What is needed
In the listing, find every line that has the string "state" and copy it.

Recorded information
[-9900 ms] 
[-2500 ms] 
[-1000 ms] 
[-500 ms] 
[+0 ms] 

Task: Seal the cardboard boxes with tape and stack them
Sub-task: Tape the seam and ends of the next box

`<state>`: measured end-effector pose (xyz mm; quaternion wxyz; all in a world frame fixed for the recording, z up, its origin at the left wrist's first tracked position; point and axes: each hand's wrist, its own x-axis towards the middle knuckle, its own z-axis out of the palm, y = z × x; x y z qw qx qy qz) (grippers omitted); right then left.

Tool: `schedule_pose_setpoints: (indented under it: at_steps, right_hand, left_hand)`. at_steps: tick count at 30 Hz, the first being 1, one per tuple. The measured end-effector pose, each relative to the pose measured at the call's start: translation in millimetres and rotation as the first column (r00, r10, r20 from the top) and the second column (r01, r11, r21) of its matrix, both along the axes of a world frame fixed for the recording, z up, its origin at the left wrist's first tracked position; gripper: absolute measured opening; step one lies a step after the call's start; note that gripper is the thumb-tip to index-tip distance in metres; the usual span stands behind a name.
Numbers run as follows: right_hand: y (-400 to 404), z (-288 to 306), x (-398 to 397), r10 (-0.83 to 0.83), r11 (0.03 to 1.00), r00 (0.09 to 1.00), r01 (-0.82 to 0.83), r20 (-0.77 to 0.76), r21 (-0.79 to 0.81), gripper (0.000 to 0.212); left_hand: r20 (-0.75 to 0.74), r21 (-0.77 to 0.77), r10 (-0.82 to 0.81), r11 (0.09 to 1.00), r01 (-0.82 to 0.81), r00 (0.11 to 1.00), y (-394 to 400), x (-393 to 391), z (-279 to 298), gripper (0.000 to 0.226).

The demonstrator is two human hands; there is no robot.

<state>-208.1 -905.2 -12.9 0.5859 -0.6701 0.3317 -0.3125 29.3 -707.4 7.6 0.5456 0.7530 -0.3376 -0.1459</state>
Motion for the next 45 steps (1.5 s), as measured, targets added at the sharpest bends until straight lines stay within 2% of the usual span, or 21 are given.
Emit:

Solution
`<state>`: measured end-effector pose (xyz mm; quaternion wxyz; all in a world frame fixed for the recording, z up, its origin at the left wrist's first tracked position; point and axes: each hand's wrist, its own x-axis towards the middle knuckle, its own z-axis out of the palm, y = z × x; x y z qw qx qy qz) (grippers omitted); right then left.
<state>-208.1 -905.2 -12.9 0.5859 -0.6701 0.3317 -0.3125 29.3 -707.4 7.6 0.5456 0.7530 -0.3376 -0.1459</state>

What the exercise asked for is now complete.